-- AIM OF THE TASK --
Each entry, in full: reproduce it exactly.
==== DATA PROVIDED
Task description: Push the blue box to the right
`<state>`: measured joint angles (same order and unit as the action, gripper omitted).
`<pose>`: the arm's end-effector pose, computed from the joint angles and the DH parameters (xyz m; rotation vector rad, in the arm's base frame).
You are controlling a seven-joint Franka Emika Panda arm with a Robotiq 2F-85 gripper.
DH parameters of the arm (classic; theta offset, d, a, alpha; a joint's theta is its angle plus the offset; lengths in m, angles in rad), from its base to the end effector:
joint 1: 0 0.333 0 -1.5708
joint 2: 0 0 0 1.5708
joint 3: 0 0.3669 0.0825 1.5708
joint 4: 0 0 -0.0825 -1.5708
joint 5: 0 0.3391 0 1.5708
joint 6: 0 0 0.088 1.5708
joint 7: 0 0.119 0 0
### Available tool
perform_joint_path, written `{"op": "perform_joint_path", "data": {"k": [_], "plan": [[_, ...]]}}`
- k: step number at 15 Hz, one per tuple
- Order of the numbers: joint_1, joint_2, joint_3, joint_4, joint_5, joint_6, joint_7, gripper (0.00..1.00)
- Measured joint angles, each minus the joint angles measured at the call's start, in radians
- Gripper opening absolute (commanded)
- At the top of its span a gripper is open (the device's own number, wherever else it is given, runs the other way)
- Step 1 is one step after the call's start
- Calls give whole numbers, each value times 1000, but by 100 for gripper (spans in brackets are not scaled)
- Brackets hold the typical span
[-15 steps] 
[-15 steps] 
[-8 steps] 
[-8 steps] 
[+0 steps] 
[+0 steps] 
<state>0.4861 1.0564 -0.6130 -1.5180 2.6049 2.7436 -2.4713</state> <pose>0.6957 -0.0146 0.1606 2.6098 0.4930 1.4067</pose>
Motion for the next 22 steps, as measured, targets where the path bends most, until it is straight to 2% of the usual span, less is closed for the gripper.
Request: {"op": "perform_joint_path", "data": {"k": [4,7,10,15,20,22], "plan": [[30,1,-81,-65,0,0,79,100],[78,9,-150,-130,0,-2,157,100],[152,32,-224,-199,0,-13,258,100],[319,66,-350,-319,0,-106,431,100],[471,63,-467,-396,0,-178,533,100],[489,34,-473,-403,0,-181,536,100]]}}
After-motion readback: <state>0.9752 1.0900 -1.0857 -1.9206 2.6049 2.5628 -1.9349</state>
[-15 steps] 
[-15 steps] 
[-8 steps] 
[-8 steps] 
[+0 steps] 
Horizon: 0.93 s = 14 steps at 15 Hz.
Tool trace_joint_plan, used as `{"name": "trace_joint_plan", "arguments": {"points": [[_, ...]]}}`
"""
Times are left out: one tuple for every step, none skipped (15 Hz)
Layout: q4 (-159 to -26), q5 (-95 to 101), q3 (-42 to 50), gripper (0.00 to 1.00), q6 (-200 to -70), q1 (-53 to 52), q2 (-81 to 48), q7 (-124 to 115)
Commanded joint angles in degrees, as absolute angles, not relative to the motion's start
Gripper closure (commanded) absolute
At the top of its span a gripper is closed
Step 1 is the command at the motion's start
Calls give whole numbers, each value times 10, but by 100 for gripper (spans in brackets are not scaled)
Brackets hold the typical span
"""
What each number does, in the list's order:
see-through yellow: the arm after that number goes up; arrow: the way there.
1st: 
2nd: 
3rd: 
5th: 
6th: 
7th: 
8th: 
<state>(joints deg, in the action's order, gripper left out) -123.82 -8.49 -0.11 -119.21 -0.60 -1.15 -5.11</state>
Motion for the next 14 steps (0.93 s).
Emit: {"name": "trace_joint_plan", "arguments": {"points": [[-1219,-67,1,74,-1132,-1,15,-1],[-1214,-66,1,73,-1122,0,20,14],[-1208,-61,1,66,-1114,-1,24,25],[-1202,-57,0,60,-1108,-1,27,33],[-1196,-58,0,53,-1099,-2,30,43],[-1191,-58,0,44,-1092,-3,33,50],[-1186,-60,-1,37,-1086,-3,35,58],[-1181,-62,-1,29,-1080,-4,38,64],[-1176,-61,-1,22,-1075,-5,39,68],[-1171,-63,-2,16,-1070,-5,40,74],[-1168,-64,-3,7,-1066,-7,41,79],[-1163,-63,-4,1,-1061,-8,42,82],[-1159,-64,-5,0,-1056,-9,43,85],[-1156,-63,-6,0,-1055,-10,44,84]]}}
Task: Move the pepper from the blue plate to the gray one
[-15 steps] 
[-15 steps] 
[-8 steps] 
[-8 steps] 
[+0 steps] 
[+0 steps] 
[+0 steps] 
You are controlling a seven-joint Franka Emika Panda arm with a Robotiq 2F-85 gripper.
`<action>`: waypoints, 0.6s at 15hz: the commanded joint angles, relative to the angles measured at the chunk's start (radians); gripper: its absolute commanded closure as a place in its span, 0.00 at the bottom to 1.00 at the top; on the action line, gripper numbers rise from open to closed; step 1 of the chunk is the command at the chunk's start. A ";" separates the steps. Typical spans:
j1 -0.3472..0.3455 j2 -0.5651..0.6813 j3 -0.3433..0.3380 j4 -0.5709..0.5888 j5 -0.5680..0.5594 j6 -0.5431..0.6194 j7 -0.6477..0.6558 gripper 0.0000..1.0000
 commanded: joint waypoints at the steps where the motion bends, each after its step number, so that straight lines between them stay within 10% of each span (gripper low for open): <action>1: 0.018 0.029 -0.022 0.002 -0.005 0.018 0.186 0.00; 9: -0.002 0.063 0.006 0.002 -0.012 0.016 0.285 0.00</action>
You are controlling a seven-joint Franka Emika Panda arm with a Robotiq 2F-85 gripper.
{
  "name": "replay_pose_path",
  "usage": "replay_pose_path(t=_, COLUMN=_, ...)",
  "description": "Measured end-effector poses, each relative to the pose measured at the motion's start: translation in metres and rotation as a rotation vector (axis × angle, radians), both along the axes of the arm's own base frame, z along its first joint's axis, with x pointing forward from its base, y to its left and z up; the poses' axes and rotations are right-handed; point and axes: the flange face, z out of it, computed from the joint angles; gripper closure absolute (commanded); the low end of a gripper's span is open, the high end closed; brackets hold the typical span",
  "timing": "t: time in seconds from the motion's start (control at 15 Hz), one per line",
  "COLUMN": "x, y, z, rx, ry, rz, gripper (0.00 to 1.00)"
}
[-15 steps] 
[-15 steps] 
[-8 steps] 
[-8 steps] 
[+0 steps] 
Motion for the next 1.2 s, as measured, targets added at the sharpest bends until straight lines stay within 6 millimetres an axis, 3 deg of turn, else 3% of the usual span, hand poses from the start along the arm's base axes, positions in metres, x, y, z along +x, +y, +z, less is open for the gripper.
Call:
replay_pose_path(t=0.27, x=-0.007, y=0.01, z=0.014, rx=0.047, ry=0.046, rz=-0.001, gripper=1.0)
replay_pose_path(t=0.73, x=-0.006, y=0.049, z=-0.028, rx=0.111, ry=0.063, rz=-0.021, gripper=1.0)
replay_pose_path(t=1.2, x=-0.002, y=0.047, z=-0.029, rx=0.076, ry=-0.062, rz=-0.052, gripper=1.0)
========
-- OUTPUT OF THE TASK --
Task description: Push the blue box to the right
`<state>`: measured joint angles (same order and unit as the action, gripper omitted).
`<pose>`: the arm's end-effector pose, computed from the joint angles and the DH parameters (xyz m; rotation vector rad, in the arm's base frame).
You are controlling a seven-joint Franka Emika Panda arm with a Robotiq 2F-85 gripper.
DH parameters of the arm (classic; theta offset, d, a, alpha; a joint's theta is its angle plus the offset; lengths in m, angles in rad), from its base to the end effector:
joint 1: 0 0.333 0 -1.5708
joint 2: 0 0 0 1.5708
joint 3: 0 0.3669 0.0825 1.5708
joint 4: 0 0 -0.0825 -1.5708
joint 5: 0 0.3391 0 1.5708
joint 6: 0 0 0.088 1.5708
joint 7: 0 0.119 0 0
### Available tool
perform_joint_path, written `{"op": "perform_joint_path", "data": {"k": [_], "plan": [[_, ...]]}}`
- k: step number at 15 Hz, one per tuple
- Order of the numbers: joint_1, joint_2, joint_3, joint_4, joint_5, joint_6, joint_7, gripper (0.00..1.00)
- Measured joint angles, each minus the joint angles measured at the call's start, in radians
- Gripper opening absolute (commanded)
- At the top of its span a gripper is open (the device's own number, wherever else it is given, runs the other way)
- Step 1 is one step after the call's start
- Calls give whole numbers, each value times 1000, but by 100 for gripper (spans in brackets are not scaled)
- Brackets hold the typical span
[-15 steps] 
[-15 steps] 
[-8 steps] 
[-8 steps] 
[+0 steps] 
[+0 steps] 
<state>0.4861 1.0564 -0.6130 -1.5180 2.6049 2.7436 -2.4713</state> <pose>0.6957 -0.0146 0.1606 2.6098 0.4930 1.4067</pose>
Motion for the next 22 steps, as measured, targets where the path bends most, until it is straight to 2% of the usual span, less is closed for the gripper.
Request: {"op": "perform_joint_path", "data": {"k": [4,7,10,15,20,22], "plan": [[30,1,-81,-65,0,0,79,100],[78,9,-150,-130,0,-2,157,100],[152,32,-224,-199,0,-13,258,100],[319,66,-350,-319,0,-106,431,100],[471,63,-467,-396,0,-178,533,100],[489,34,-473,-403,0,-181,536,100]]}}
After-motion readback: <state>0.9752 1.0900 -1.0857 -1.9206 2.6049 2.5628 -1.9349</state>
[-15 steps] 
[-15 steps] 
[-8 steps] 
[-8 steps] 
[+0 steps] 
Horizon: 0.93 s = 14 steps at 15 Hz.
Tool trace_joint_plan, used as `{"name": "trace_joint_plan", "arguments": {"points": [[_, ...]]}}`
"""
Times are left out: one tuple for every step, none skipped (15 Hz)
Layout: q4 (-159 to -26), q5 (-95 to 101), q3 (-42 to 50), gripper (0.00 to 1.00), q6 (-200 to -70), q1 (-53 to 52), q2 (-81 to 48), q7 (-124 to 115)
Commanded joint angles in degrees, as absolute angles, not relative to the motion's start
Gripper closure (commanded) absolute
At the top of its span a gripper is closed
Step 1 is the command at the motion's start
Calls give whole numbers, each value times 10, but by 100 for gripper (spans in brackets are not scaled)
Brackets hold the typical span
"""
What each number does, in the list's order:
see-through yellow: the arm after that number goes up; arrow: the way there.
1st: 
2nd: 
3rd: 
5th: 
6th: 
7th: 
8th: 
<state>(joints deg, in the action's order, gripper left out) -123.82 -8.49 -0.11 -119.21 -0.60 -1.15 -5.11</state>
Motion for the next 14 steps (0.93 s).
Emit: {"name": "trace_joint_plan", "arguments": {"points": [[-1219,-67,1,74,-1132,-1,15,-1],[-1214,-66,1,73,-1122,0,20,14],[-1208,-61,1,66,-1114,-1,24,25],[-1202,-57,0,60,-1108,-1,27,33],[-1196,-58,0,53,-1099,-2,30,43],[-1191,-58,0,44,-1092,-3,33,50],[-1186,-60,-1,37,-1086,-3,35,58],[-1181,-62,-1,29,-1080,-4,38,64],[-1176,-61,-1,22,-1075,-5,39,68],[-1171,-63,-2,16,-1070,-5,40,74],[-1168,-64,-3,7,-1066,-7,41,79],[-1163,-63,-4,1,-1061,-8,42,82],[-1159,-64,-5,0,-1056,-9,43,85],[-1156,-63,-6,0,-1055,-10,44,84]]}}
Task: Move the pepper from the blue plate to the gray one
[-15 steps] 
[-15 steps] 
[-8 steps] 
[-8 steps] 
[+0 steps] 
[+0 steps] 
[+0 steps] 
You are controlling a seven-joint Franka Emika Panda arm with a Robotiq 2F-85 gripper.
`<action>`: waypoints, 0.6s at 15hz: the commanded joint angles, relative to the angles measured at the chunk's start (radians); gripper: its absolute commanded closure as a place in its span, 0.00 at the bottom to 1.00 at the top; on the action line, gripper numbers rise from open to closed; step 1 of the chunk is the command at the chunk's start. A ";" separates the steps. Typical spans:
j1 -0.3472..0.3455 j2 -0.5651..0.6813 j3 -0.3433..0.3380 j4 -0.5709..0.5888 j5 -0.5680..0.5594 j6 -0.5431..0.6194 j7 -0.6477..0.6558 gripper 0.0000..1.0000
 commanded: joint waypoints at the steps where the motion bends, each after its step number, so that straight lines between them stay within 10% of each span (gripper low for open): <action>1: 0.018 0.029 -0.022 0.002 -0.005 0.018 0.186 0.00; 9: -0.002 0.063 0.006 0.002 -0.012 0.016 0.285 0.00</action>
You are controlling a seven-joint Franka Emika Panda arm with a Robotiq 2F-85 gripper.
{
  "name": "replay_pose_path",
  "usage": "replay_pose_path(t=_, COLUMN=_, ...)",
  "description": "Measured end-effector poses, each relative to the pose measured at the motion's start: translation in metres and rotation as a rotation vector (axis × angle, radians), both along the axes of the arm's own base frame, z along its first joint's axis, with x pointing forward from its base, y to its left and z up; the poses' axes and rotations are right-handed; point and axes: the flange face, z out of it, computed from the joint angles; gripper closure absolute (commanded); the low end of a gripper's span is open, the high end closed; brackets hold the typical span",
  "timing": "t: time in seconds from the motion's start (control at 15 Hz), one per line",
  "COLUMN": "x, y, z, rx, ry, rz, gripper (0.00 to 1.00)"
}
[-15 steps] 
[-15 steps] 
[-8 steps] 
[-8 steps] 
[+0 steps] 
Motion for the next 1.2 s, as measured, targets added at the sharpest bends until straight lines stay within 6 millimetres an axis, 3 deg of turn, else 3% of the usual span, hand poses from the start along the arm's base axes, positions in metres, x, y, z along +x, +y, +z, less is open for the gripper.
Call:
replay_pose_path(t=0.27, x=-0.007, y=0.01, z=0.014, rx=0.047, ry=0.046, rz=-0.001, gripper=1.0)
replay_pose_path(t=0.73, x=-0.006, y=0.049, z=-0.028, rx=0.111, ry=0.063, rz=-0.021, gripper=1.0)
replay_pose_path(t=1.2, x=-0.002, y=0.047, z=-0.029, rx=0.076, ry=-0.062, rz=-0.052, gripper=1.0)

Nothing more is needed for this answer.